■ YOUR GOAL ■
Transcribe the listing below only from the line with "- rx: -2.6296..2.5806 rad" up to and including the line with "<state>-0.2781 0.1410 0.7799".

________________

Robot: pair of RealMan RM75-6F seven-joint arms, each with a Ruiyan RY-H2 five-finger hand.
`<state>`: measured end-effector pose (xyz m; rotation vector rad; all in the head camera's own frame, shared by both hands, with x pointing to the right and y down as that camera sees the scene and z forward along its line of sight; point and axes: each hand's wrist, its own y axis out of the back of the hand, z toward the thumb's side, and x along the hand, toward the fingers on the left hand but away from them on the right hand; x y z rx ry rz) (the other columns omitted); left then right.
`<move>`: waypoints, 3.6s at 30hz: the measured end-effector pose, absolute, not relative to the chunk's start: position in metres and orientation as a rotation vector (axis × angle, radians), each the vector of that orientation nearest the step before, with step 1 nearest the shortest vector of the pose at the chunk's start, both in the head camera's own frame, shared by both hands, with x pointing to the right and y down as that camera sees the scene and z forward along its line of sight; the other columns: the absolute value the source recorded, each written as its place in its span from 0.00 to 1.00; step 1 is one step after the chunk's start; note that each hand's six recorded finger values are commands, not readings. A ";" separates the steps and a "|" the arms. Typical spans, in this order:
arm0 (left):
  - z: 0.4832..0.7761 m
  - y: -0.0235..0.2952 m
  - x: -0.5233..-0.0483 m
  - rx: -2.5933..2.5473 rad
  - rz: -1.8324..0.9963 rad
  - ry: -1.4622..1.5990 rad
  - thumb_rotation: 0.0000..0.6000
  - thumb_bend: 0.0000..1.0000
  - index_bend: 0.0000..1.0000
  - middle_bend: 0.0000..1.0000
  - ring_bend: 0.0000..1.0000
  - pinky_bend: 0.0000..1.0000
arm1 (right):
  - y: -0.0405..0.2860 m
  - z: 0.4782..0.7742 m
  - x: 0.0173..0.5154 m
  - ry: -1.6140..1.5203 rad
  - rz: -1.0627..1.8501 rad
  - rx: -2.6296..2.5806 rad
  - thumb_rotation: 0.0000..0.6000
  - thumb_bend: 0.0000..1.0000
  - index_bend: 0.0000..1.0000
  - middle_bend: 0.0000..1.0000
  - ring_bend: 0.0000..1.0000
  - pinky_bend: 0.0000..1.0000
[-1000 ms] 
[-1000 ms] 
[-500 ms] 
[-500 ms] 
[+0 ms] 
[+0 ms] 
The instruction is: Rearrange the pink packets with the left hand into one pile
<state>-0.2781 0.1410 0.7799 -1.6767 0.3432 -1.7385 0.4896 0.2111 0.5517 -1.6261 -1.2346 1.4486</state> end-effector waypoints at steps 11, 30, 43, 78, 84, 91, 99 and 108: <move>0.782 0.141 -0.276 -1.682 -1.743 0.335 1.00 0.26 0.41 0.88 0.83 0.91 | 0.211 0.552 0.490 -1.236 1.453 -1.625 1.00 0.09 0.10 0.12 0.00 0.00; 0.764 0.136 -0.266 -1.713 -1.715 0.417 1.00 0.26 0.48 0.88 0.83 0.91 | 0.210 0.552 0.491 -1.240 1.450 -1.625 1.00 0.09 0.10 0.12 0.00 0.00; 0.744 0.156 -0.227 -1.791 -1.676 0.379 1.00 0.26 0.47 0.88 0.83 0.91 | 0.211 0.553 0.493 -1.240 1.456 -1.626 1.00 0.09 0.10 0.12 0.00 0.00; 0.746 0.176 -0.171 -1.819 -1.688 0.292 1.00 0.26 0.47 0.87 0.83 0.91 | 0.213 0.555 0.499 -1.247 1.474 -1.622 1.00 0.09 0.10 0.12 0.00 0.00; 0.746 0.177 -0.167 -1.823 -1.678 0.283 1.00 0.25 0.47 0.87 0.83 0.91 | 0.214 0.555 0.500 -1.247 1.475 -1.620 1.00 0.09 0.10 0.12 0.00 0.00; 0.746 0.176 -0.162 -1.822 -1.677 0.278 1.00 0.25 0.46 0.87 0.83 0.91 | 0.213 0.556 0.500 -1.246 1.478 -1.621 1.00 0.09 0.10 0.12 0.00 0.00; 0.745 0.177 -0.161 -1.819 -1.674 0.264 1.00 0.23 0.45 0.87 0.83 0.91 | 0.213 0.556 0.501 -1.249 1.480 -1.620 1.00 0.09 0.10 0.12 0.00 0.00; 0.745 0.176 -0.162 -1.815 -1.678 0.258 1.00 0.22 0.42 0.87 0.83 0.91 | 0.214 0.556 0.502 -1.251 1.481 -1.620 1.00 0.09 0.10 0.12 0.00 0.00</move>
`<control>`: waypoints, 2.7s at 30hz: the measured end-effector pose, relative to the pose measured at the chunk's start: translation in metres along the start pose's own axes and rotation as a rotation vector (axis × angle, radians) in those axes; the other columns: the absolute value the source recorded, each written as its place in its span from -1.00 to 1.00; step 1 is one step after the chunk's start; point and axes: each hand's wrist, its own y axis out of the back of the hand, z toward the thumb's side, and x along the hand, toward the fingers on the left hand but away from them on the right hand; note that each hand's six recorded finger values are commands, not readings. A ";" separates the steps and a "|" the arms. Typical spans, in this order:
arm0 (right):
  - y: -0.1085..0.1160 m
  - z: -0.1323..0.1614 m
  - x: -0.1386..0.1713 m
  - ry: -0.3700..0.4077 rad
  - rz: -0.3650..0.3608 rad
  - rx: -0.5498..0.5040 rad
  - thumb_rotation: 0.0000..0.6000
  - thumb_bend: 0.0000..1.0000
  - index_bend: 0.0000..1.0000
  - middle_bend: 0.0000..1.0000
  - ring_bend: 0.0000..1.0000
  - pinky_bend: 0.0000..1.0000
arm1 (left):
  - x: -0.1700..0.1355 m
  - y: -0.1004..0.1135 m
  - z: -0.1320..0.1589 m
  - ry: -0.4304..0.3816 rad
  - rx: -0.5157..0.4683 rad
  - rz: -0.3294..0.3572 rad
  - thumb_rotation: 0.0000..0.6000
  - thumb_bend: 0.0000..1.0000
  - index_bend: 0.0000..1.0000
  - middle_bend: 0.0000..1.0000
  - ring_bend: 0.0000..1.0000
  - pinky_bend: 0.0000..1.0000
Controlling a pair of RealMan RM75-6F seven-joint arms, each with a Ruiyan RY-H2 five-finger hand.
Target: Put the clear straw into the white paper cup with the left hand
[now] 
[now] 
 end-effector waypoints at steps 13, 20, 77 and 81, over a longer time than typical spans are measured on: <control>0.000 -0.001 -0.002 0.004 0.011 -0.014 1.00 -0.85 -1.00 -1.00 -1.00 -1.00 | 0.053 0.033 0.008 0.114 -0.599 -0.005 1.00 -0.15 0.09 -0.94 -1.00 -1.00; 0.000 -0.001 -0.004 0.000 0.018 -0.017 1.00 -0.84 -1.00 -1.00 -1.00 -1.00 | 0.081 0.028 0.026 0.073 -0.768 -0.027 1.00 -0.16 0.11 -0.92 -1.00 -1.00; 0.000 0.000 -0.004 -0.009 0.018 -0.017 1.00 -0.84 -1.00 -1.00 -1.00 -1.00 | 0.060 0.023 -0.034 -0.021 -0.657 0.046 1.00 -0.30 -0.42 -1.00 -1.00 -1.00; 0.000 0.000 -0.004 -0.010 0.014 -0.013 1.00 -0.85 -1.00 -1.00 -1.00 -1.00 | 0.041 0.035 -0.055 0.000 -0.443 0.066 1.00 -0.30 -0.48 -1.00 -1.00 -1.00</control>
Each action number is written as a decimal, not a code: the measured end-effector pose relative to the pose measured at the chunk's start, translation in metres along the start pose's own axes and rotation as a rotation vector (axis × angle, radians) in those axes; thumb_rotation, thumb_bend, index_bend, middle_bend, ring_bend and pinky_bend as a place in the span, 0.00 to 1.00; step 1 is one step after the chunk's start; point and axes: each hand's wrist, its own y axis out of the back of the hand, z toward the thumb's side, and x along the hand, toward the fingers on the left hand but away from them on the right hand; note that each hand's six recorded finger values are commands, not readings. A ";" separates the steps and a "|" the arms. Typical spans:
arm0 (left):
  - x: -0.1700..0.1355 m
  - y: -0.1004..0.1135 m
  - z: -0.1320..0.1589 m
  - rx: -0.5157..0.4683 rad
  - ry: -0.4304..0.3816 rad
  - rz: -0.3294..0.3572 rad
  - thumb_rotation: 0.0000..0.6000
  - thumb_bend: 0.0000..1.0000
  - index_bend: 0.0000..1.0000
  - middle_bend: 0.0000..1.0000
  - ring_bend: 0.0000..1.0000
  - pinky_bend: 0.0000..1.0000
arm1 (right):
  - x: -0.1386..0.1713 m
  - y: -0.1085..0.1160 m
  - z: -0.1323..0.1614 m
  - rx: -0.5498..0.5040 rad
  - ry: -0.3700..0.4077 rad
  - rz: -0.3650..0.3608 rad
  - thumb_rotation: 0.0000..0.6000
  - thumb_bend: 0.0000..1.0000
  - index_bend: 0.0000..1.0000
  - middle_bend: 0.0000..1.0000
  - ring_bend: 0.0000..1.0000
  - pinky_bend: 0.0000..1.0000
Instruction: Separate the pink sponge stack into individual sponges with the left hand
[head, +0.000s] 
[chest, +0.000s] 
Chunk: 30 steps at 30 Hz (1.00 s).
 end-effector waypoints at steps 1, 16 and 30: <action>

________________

■ OUTPUT FOR THIS EXERCISE ■
  - rx: -2.6296..2.5806 rad
  - thumb_rotation: 0.0000..0.6000
  - thumb_bend: 0.0000..1.0000
  - index_bend: 0.0000..1.0000
  - middle_bend: 0.0000..1.0000
  - ring_bend: 0.0000..1.0000
  - pinky_bend: 0.0000..1.0000
[-1000 ms] 
[-1000 ms] 
[-500 ms] 
[-500 ms] 
[+0 ms] 
[+0 ms] 
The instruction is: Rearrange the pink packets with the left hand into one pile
<state>-0.2781 0.1410 0.7799 -1.6767 0.3432 -1.7385 0.4896 0.2111 0.5517 -1.6261 -1.2346 1.4486</state> end-effector waypoints at steps 11, 30, 43, 78, 84, 91, 99 and 108: <move>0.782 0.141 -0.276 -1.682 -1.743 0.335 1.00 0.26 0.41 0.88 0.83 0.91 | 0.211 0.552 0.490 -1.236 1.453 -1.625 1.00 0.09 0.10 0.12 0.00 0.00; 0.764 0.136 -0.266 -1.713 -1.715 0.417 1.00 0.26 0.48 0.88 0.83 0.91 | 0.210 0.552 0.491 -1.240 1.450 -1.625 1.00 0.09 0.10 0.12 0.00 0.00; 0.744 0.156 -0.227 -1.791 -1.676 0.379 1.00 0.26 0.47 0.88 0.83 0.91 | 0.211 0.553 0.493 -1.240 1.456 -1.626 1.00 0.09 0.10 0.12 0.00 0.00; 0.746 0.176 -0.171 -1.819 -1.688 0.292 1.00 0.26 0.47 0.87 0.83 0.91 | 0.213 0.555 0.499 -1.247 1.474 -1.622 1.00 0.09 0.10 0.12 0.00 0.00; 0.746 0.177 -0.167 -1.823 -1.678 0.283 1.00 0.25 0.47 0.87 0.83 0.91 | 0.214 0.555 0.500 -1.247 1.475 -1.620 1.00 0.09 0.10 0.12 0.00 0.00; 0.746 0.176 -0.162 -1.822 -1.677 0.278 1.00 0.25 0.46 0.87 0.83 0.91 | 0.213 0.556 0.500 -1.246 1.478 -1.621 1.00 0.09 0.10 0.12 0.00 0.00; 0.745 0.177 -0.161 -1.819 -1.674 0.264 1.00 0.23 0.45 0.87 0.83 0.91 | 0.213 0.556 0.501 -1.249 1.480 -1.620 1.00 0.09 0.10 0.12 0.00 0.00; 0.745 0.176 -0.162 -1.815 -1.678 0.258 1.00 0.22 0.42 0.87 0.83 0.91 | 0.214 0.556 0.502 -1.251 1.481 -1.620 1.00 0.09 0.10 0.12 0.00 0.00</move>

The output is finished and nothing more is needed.